** DIRECTIONS FOR THIS TASK **
In the listing below, how many lines contain the word "chair"? Answer with the number alone.
╭─ DATASET RECORDS
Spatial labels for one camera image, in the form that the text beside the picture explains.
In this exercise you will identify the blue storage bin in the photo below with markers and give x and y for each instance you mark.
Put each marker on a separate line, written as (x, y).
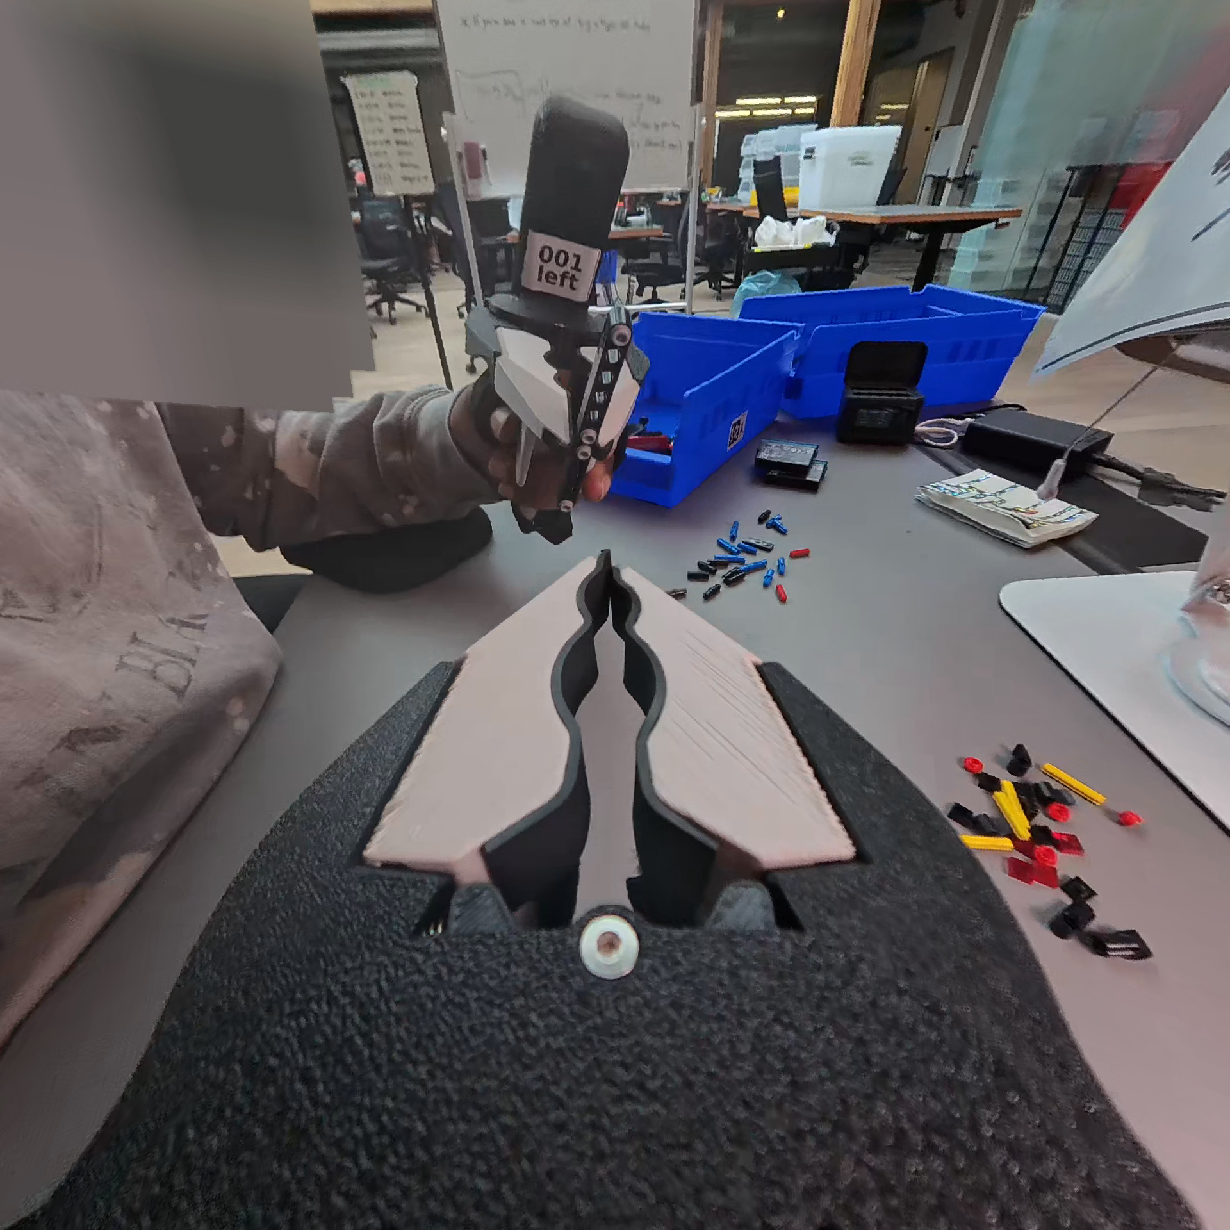
(961, 336)

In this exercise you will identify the black battery pack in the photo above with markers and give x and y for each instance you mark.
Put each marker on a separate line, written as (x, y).
(787, 455)
(803, 477)

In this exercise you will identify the black mesh seat chair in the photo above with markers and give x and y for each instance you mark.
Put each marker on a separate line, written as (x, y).
(275, 601)

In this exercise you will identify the storage drawer rack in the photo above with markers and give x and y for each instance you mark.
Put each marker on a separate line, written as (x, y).
(1096, 241)

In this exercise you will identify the grey desk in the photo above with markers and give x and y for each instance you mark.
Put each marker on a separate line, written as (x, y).
(865, 654)

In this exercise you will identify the white cooler box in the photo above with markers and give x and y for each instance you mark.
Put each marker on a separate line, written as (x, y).
(852, 169)

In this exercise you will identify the whiteboard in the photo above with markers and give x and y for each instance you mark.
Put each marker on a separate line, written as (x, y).
(578, 58)

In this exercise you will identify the white plastic bag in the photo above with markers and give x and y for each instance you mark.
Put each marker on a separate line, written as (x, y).
(793, 231)

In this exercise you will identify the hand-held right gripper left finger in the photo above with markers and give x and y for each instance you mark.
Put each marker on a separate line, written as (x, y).
(462, 769)

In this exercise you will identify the dark red brick plates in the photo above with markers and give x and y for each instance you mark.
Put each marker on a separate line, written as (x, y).
(652, 444)

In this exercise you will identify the black power adapter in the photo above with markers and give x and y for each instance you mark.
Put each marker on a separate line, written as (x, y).
(1033, 443)

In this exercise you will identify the black battery case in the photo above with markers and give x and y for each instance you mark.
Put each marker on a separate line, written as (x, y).
(879, 395)

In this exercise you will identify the person's left hand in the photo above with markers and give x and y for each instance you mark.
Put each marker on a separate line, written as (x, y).
(544, 477)

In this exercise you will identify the blue bin with label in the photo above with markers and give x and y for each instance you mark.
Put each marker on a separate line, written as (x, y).
(711, 403)

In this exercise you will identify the black perforated brick beam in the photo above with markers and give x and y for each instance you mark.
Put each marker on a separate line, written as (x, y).
(597, 403)

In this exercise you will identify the pile of blue black pins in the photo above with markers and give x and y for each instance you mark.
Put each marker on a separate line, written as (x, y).
(745, 557)

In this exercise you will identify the black swivel chair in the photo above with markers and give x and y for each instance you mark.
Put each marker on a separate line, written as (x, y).
(664, 260)
(390, 250)

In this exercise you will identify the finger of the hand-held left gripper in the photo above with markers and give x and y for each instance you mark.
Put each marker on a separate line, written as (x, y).
(620, 395)
(534, 384)

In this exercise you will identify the wooden pillar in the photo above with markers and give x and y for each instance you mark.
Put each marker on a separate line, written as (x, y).
(856, 58)

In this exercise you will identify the white base booklet stand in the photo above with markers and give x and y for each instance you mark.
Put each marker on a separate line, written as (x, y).
(1086, 635)

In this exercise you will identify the pile of yellow red black parts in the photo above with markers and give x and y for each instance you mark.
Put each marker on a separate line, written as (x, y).
(1033, 826)

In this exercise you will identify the paper flip chart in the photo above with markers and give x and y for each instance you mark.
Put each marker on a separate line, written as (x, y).
(390, 129)

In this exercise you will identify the folded paper map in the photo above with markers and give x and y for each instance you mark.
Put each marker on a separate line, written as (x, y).
(999, 510)

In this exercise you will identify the black desk mat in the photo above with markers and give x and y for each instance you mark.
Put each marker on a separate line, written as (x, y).
(1134, 538)

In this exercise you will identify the wooden top work table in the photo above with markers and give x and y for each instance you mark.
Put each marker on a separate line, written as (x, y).
(913, 217)

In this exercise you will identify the instruction booklet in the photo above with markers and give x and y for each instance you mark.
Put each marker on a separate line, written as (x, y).
(1153, 260)

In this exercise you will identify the teal plastic bag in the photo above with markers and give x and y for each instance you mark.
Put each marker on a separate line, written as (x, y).
(770, 289)

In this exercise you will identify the person's left forearm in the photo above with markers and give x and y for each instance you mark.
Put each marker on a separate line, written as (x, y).
(336, 452)

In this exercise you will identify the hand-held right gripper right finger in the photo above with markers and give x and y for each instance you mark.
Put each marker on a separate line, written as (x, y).
(750, 769)
╰─
** RESULT OF THE EXERCISE **
2